Lentamente, fue recuperando la sensibilidad. Al principio, un cosquilleo, después, un dolor agudo.
– Mueve los músculos, Sharon.
– Pero nos va a soltar.
– Eso no lo sabemos. Tenemos que estar preparadas.
– No puedo.
Sharon se acurrucó en un rincón, con los brazos alrededor de las piernas, meciéndose.
– ¡Levántate! -ordenó Miranda. No quería gritarle a su amiga pero no tardó en darse cuenta de que ella tendría que ser la más firme y asumir el control de la situación. Era su oportunidad para escapar. Ignoraba por qué su secuestrador las había desatado, pero lucharía hasta la muerte antes de verse encadenada al suelo una vez más.
Sharon la miró enfadada, pero se incorporó y caminó por la habitación, que no medía más de tres metros por tres. Miranda probó la puerta y la sacudió con la poca fuerza que tenía.
Cerrada por afuera.
Aprovecharon bien la hora para estirarse. Caminando. Y, lentamente, aunque fuera difícil de creer, recuperando parte de su fuerza.
Clink, clink.
La puerta se abrió y entró la luz a raudales.
Venid aquí.
Ellas obedecieron y salieron a rastras de la barraca. Miranda tropezó y cayó al suelo.
La libertad.
Oyó el sonido distintivo de un cargador acoplado a un rifle.
– Corred.
Miranda miró por encima del hombro. El hombre permanecía en la sombra, encapuchado, y la luz del final de la tarde se reflejaba en el cañón de su rifle.
Cuando Miranda comprendió lo que estaba pasando, sintió como un golpe en el bajo vientre. El hombre quería cazarlas.
– Corred. Tenéis dos minutos -dijo, y calló-. ¡Corred!
Y Miranda corrió.
Miranda se despertó con un sobresalto.
Corred.
Tenía el cuerpo bañado en sudor. Se sentó y se restregó los ojos.

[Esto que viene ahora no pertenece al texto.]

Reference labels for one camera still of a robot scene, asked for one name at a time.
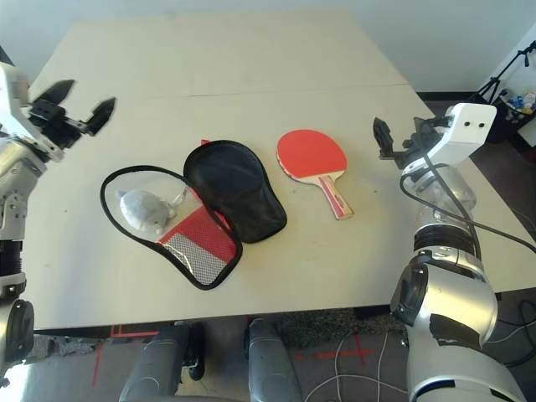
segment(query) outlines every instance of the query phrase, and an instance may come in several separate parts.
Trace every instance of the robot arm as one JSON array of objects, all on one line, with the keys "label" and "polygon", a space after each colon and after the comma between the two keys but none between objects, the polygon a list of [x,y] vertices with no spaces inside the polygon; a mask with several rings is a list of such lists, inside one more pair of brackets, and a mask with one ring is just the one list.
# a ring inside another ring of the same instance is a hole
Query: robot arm
[{"label": "robot arm", "polygon": [[20,252],[28,197],[45,163],[59,162],[81,134],[94,136],[115,105],[115,98],[105,100],[88,121],[71,120],[59,103],[73,84],[60,81],[29,104],[26,80],[15,67],[0,63],[0,388],[9,384],[6,371],[34,345],[34,309],[19,299],[26,287]]},{"label": "robot arm", "polygon": [[[455,167],[481,146],[495,116],[487,105],[458,104],[445,117],[415,119],[417,132],[393,152],[389,128],[374,122],[380,157],[394,159],[402,184],[417,197],[448,212],[469,214],[476,197]],[[435,128],[446,126],[445,130]],[[461,211],[423,158],[445,164],[436,171]],[[407,328],[410,401],[525,401],[513,376],[482,351],[497,320],[497,299],[469,224],[424,206],[415,231],[414,254],[391,300],[391,311]]]}]

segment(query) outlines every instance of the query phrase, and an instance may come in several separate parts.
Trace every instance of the open paddle case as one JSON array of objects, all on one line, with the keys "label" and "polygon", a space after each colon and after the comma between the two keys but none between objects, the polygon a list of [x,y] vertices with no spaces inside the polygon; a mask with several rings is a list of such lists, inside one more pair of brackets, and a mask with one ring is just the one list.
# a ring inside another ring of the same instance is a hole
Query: open paddle case
[{"label": "open paddle case", "polygon": [[238,142],[209,142],[184,176],[154,166],[125,167],[100,188],[106,217],[124,235],[169,260],[197,288],[219,285],[242,255],[286,225],[257,156]]}]

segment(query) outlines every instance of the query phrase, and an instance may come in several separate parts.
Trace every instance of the table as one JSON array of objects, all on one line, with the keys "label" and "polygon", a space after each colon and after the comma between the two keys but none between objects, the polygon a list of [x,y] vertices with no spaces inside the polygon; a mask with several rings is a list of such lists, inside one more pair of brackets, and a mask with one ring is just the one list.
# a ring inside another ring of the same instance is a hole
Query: table
[{"label": "table", "polygon": [[[417,204],[378,160],[375,116],[399,147],[413,116],[430,117],[404,77],[344,12],[221,13],[76,24],[33,83],[77,85],[64,103],[86,117],[110,95],[116,112],[98,137],[50,163],[29,201],[24,294],[37,329],[386,304],[411,256]],[[336,221],[322,192],[290,180],[276,141],[313,128],[348,157],[338,188],[353,207]],[[287,226],[245,245],[216,289],[193,287],[169,262],[119,233],[98,191],[110,172],[156,164],[182,172],[202,138],[231,139],[264,163]],[[529,235],[471,161],[476,220]],[[495,291],[536,286],[529,250],[479,231]]]}]

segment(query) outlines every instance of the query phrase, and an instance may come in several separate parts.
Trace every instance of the red mesh pocket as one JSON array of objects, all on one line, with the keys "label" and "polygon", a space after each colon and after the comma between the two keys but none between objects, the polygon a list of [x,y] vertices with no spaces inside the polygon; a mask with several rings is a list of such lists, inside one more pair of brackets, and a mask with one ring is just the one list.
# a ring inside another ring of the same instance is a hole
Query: red mesh pocket
[{"label": "red mesh pocket", "polygon": [[236,255],[236,245],[202,206],[159,241],[203,285],[214,282]]}]

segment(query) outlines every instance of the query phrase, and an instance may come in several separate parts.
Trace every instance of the ping pong paddle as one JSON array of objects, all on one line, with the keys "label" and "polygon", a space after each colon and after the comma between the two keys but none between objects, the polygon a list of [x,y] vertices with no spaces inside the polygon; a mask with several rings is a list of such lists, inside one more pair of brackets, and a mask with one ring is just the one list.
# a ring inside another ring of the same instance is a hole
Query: ping pong paddle
[{"label": "ping pong paddle", "polygon": [[294,180],[321,188],[337,219],[353,215],[335,188],[335,180],[346,170],[347,161],[332,138],[314,130],[290,131],[277,143],[277,161]]}]

Había estado a punto de gritar, y se sorprendió al ver que tenía su pistola en la mano. ¿En qué momento la había empuñado? ¿En su sueño?
Su voz.
No, era su pesadilla. La maldita pesadilla. Él seguía en su cabeza, persiguiéndola. Ella había escapado. Estaba viva. Pero Sharon estaba muerta. De un disparo en la espalda. Y Rebecca, cazada y degollada como un animal.

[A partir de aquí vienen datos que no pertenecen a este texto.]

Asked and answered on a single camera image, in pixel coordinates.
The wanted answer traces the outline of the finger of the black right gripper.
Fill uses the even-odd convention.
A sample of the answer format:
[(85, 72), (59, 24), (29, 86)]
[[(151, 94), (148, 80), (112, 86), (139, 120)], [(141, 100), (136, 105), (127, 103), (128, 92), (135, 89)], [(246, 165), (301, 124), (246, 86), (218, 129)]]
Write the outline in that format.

Volvió a parpadear. Las manos le temblaban cuando se obligó a dejar el revólver. La luz de la luna caía como una cascada por los tragaluces, proyectando sombras gris azuladas por la habitación.
Tenía la cama deshecha, las sábanas retorcidas y húmedas, las mantas en el suelo. Su pijama de franela estaba empapado de sudor, con el olor tangible de sus recuerdos en la piel.
No eran ni siquiera las dos de la madrugada. Cuatro horas de sueño. Miranda estaba sorprendida de haberse dormido tan rápido. Pero dudaba de que esa noche fuera a dormir ni un minuto más.
Se duchó para lavarse el sudor del miedo, se puso unos vaqueros, un jersey de cuello alto y su grueso anorak, ya que las noches de mayo todavía eran frías. Y se dirigió a la hostería, pensando en la tarta de pacana que había preparado Gray.
Entró por la puerta lateral, iluminada por una luz en el techo. La puerta estaba cerrada, pero ella tenía una llave maestra. Cruzó el comedor y cuando estaba a punto de entrar en la cocina oyó algo.
Se detuvo, con el corazón latiéndole tan fuerte como al despertar de la pesadilla.
Rasca, rasca, rasca.
Tap, tap, tap.
Silencio.
Había alguien en la cocina. Aunque la luz de la luna iluminaba la hostería a través de los ventanales, no se veían luces encendidas. Si fuera un cliente, su padre o un empleado, habrían encendido las luces.
Un intruso.
Buscó el arma que llevaba en el bolso. Nunca salía de casa desarmada desde hacía doce años. Cautelosa, pero decidida, se acercó a la puerta grande de la cocina.
Tap, tap, rac.
Se apretó contra la puerta, palpó buscando el interruptor con la mano izquierda, mientras sostenía el brazo derecho, con el arma, extendido al frente.
Contó mentalmente hasta tres, le dio al interruptor y apuntó con el revólver.
Un hombre alto, medio desnudo, se giró y el tenedor que tenía en el plato cayó al suelo.
– ¡Joder, Miranda! Baja esa pistola.
Ella obedeció, mirándolo boquiabierta. Muda.
La última persona que esperaba ver por la noche a hurtadillas en su cocina era, Quincy Peterson.